Мать Адама, вся в слезах, говорила:

— Это он со злости сделал, пан поручник, из ненависти, что Адам ухаживал за Евой. Мы люди простые, никого не укрываем… Зачем мне все это, — добавила она, — зачем? Если что-то и было, то сказала бы, все равно уже никто не вернет мне сына.

— Где Бенда? — спросил Леоняк у Евы.

— Какой Бенда?

— Нечего прикидываться. Куда его отправили?

— Не имею ни малейшего представления, о чем вы спрашиваете.

Она сидела с покрасневшими глазами, держалась спокойно и уверенно. Леоняк готов был лопнуть от злости из-за бессилия что-либо сделать. Ничего себе девица, сразу видно, что за птичка, неудивительно, что ей удалось опутать такого порядочного парня.

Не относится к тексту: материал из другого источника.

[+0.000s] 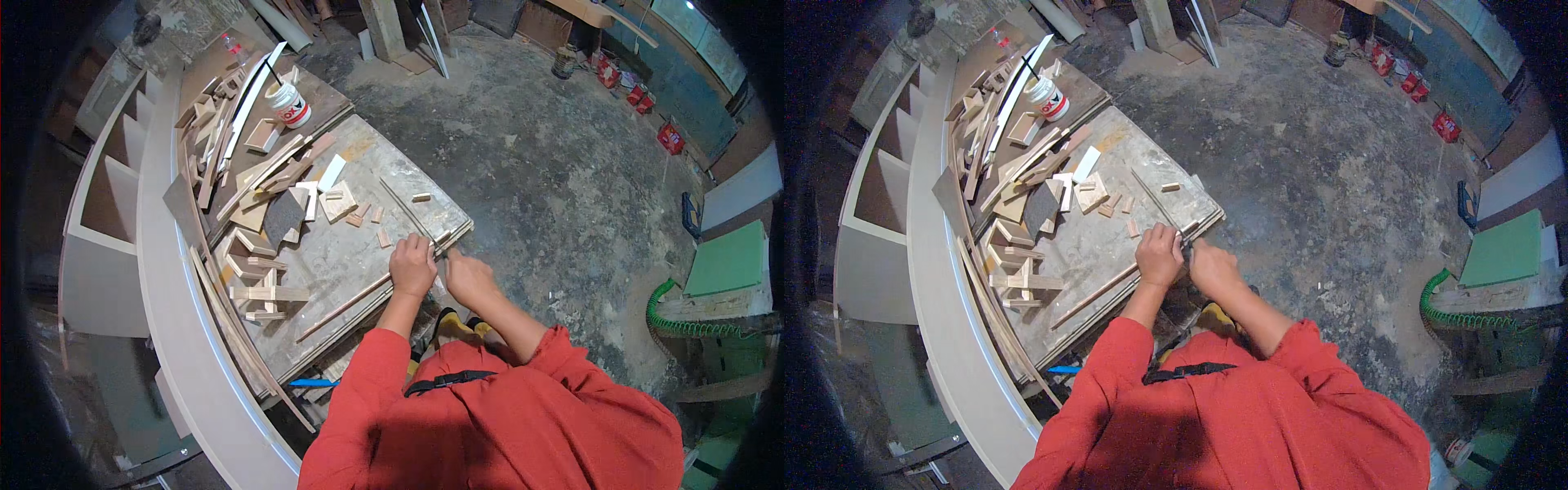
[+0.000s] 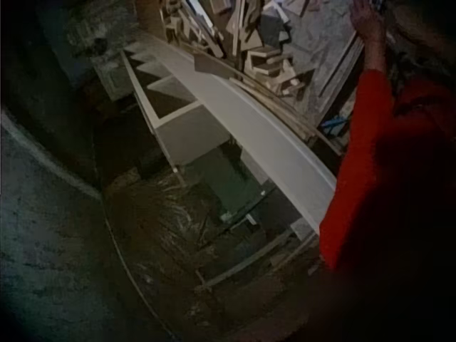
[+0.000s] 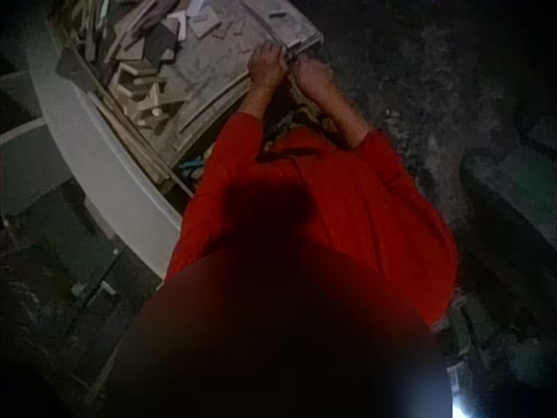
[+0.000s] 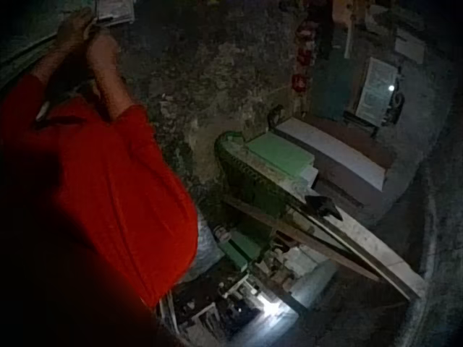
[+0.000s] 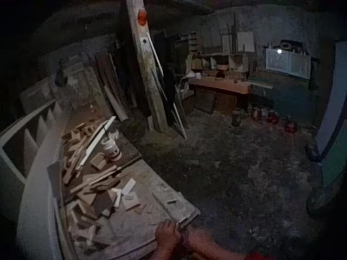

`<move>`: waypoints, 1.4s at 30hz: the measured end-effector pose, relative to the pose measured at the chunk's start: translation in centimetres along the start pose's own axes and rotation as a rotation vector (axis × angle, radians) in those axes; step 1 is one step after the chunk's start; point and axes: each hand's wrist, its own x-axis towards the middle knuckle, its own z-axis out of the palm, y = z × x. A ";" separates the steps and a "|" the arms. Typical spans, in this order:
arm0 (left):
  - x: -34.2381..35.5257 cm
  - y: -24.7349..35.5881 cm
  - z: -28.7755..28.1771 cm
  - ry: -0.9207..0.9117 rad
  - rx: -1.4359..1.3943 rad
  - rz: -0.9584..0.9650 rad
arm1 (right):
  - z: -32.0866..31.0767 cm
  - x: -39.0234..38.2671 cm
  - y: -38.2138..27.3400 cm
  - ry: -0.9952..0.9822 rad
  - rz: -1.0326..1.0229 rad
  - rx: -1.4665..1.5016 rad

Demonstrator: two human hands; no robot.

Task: Shaping or scraping a wooden joint using a hand tool.

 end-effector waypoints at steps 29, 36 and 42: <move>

— Когда Кольский вошел, — сказал он, — Бенда еще находился в комнате. Что стало с ним потом?

— В комнате была я, Адам, Анджей, Станислав и Кристина, которую вы отпустили домой.

— Неужели ты не понимаешь, что не выйдешь отсюда, пока не сознаешься во всем? Подумай лучше, зачем тебе все это?

— Не знаю.

Через час тот же самый вопрос.

— Где спрятали Бенду? Рассказывай. — Начинало уже светать, через зарешеченные окна просматривались крыши соседних домов. — Встань, подойди поближе, садись напротив. Куришь?

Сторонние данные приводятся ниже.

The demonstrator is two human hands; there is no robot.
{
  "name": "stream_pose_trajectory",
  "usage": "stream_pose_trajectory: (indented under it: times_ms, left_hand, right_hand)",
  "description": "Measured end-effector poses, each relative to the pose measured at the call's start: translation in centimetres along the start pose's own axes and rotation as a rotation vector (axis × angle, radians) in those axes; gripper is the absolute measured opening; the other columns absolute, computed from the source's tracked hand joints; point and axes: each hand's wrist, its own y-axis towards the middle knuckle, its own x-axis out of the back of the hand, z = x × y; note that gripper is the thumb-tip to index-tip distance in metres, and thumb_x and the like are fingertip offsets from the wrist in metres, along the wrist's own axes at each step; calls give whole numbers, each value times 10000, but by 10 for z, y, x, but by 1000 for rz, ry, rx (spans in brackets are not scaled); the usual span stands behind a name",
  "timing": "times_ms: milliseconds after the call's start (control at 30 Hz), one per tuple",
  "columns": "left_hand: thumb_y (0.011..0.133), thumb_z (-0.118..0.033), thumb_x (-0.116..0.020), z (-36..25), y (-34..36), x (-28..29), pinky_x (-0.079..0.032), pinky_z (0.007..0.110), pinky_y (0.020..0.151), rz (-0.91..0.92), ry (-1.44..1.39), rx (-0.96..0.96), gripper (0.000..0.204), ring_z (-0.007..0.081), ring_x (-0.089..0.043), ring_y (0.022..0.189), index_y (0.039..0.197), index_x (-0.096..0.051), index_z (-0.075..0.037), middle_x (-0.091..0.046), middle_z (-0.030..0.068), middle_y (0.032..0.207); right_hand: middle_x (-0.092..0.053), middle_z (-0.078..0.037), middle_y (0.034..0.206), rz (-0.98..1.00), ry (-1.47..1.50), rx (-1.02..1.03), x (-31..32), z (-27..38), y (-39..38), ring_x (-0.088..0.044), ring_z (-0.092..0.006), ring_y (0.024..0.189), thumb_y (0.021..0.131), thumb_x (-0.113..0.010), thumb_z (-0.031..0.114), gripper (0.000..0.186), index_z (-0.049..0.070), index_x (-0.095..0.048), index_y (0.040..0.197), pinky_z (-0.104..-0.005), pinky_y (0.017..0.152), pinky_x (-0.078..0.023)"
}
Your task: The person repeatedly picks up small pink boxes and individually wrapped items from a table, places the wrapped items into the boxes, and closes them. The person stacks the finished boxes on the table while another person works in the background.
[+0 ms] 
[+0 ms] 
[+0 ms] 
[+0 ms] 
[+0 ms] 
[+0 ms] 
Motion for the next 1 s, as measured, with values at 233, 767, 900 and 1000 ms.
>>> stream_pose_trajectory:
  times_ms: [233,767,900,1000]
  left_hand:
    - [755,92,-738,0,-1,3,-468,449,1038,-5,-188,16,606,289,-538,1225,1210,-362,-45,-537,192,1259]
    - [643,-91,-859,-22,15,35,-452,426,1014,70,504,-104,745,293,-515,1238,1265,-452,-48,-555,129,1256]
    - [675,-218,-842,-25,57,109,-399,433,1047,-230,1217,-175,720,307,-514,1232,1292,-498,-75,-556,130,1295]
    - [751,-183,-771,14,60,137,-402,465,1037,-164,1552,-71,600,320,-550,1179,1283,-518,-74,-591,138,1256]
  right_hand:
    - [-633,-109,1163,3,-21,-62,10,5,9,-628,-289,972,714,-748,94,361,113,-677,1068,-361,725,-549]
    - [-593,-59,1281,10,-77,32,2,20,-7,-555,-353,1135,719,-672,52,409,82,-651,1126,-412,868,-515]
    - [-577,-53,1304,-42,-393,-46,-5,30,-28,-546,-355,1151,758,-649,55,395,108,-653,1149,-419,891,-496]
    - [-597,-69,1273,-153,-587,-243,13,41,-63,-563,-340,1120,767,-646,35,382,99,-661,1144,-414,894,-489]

— Курю. — Она осторожно взяла сигарету.

— Ну скажи мне: зачем Кольскому было придумывать всю эту историю с Бендой?

— Не знаю.

— Тогда давай рассказывай с самого начала.

— Я уже и так все рассказала. Они поссорились с Адамом.

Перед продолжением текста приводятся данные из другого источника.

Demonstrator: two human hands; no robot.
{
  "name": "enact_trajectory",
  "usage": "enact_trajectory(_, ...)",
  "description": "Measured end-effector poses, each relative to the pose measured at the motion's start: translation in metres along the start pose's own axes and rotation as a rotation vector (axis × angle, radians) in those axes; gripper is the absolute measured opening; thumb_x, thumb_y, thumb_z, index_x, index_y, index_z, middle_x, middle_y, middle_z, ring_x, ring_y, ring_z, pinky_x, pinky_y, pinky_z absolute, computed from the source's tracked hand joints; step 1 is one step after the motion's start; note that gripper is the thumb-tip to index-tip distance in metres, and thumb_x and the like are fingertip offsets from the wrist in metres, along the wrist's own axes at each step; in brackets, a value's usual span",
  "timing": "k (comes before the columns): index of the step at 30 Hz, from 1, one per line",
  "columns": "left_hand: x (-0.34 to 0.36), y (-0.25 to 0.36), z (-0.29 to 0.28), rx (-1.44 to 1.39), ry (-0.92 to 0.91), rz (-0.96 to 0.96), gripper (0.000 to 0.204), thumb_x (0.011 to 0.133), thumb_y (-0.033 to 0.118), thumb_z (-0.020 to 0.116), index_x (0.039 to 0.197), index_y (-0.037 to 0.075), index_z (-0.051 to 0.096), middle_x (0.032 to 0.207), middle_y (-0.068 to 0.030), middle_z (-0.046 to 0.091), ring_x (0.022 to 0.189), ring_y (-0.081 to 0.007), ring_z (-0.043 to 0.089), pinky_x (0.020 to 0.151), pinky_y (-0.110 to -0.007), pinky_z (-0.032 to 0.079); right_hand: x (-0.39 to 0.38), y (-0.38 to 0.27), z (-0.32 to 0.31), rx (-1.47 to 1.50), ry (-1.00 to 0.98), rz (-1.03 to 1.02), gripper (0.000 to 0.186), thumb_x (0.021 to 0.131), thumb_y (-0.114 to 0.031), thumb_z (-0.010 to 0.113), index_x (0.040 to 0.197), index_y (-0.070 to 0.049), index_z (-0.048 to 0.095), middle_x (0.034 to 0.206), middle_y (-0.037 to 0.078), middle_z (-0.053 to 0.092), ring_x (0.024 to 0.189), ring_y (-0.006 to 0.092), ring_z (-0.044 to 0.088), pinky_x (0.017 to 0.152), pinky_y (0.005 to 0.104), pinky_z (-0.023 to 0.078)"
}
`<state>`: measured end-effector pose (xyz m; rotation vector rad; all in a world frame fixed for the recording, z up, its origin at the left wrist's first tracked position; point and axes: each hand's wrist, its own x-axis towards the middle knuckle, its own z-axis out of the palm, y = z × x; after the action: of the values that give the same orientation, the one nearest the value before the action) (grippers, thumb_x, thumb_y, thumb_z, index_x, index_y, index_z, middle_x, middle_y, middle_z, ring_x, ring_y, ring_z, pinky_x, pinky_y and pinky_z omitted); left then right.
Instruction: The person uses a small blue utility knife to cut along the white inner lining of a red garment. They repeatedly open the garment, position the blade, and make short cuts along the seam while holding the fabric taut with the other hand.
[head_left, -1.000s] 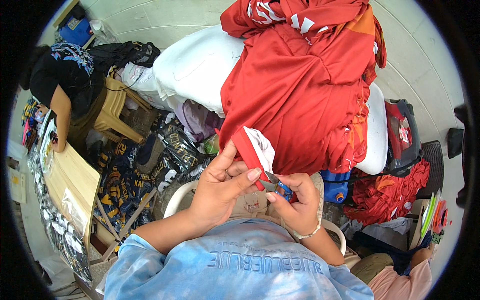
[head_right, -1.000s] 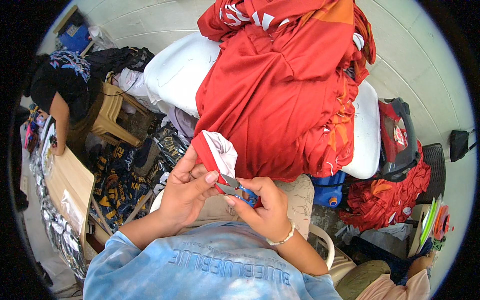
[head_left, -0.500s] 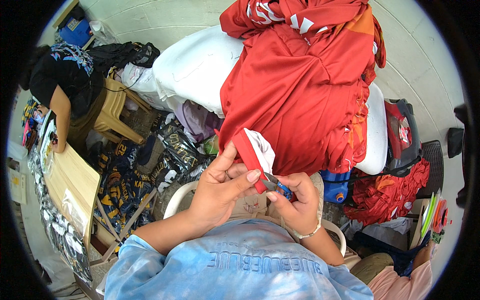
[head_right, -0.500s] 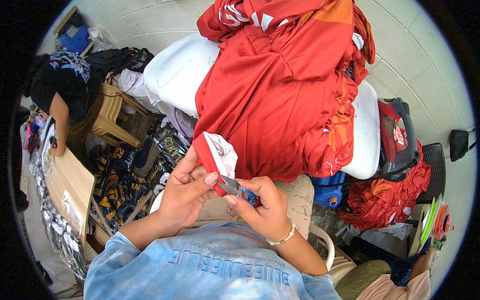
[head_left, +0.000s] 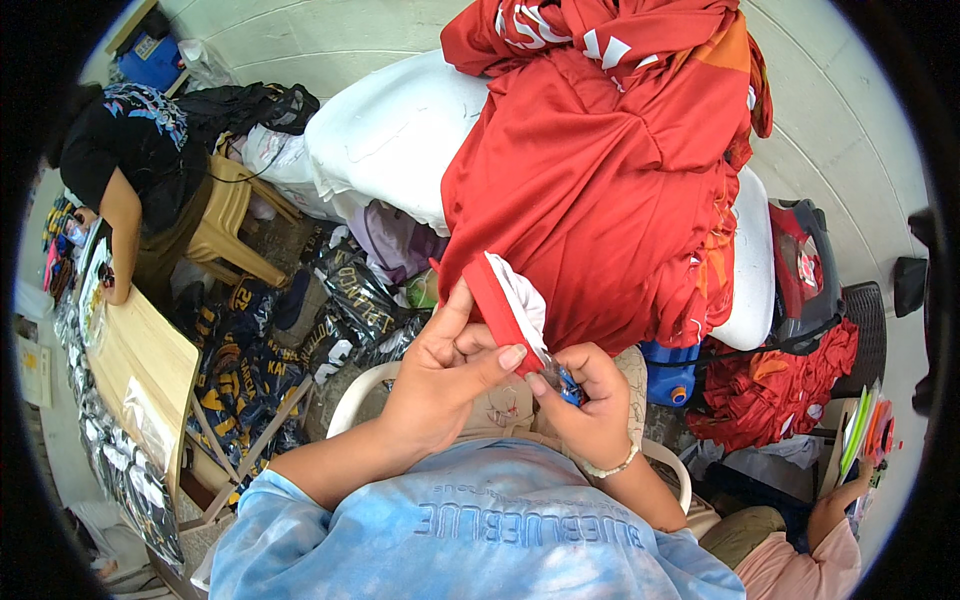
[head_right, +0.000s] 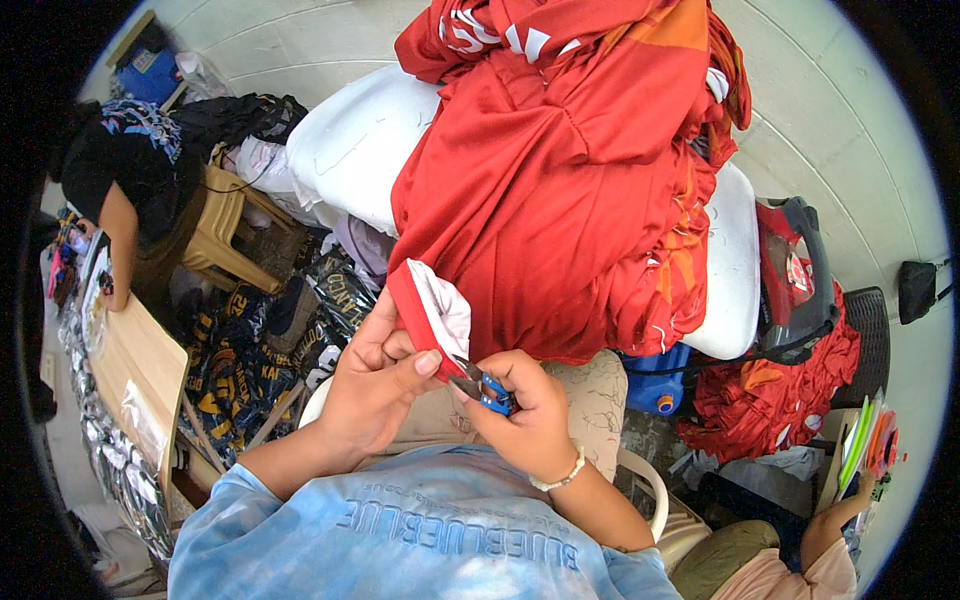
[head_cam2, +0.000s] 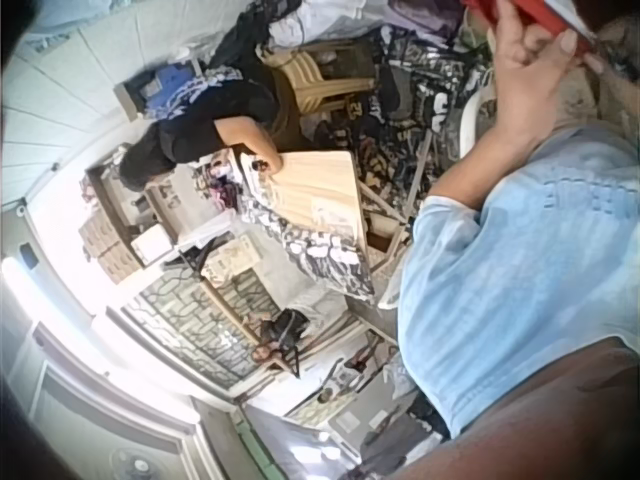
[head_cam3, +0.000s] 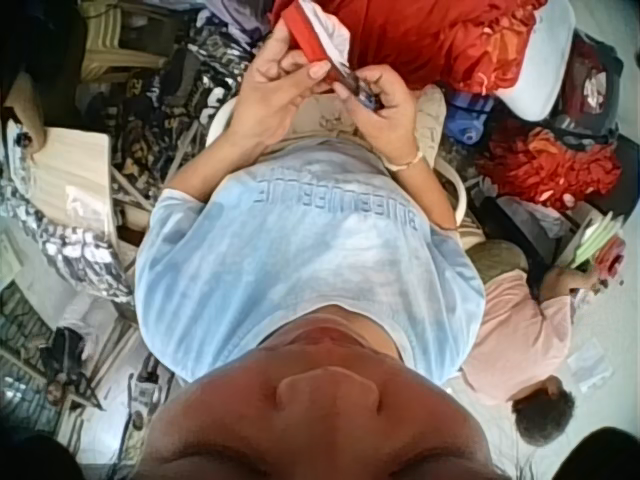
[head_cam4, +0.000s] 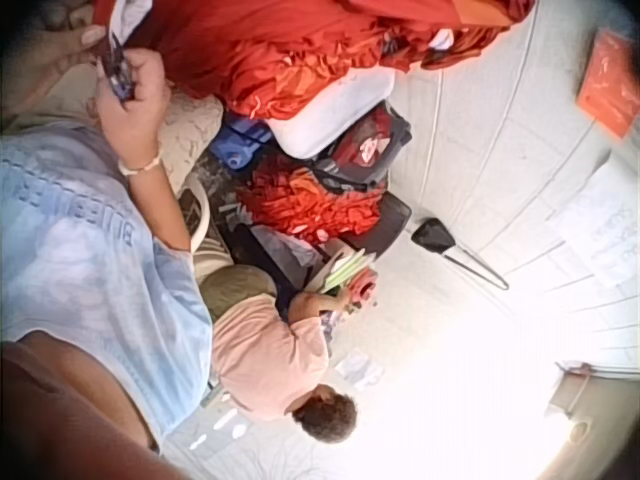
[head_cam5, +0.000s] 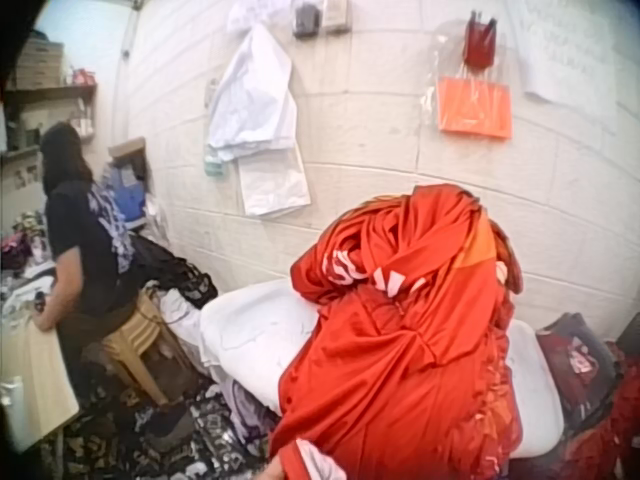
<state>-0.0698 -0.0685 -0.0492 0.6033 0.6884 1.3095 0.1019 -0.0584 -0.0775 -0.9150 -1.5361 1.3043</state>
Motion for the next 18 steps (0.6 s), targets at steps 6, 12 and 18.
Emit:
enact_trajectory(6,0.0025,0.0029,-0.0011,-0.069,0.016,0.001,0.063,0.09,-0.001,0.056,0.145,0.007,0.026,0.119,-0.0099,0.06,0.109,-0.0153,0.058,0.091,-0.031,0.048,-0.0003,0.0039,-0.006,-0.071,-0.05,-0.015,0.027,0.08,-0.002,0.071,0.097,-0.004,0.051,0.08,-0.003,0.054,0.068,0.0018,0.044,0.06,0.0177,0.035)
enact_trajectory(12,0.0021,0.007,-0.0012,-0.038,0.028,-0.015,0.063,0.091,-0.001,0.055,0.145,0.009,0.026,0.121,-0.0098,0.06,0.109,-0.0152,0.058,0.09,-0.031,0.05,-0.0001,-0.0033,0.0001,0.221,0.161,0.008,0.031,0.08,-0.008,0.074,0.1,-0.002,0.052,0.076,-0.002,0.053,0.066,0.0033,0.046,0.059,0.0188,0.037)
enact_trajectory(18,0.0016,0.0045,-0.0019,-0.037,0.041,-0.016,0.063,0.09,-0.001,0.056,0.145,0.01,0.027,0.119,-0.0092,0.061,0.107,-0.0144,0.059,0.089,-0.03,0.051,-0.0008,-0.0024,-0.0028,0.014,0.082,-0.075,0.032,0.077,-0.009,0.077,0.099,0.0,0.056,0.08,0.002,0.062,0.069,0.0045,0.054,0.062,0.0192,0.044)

— Из-за кого же? Из-за тебя, что ли?

Она кивнула.

— Что говорил Кольский?

— Что, что…

— А врать ты совсем не умеешь. Рассказывай!

— Ему не нравилось, что Адам дружил со мной.

— Что было потом?

— Он позвал солдат…

Леоняк хлопнул рукой по столу:

— Сколько еще будешь рассказывать мне сказки?

— Тогда не буду…

— Что — не будешь?

— Говорить.

Теряя всякое терпение, он вскочил со стула:

— Советую тебе говорить, не забывай об этом. Где Бенда? Отвечай!


— Ну что же, — сказал начальник отделения госбезопасности, — придется отпустить их.

— Как это — отпустить? Ведь это же организованная банда АК.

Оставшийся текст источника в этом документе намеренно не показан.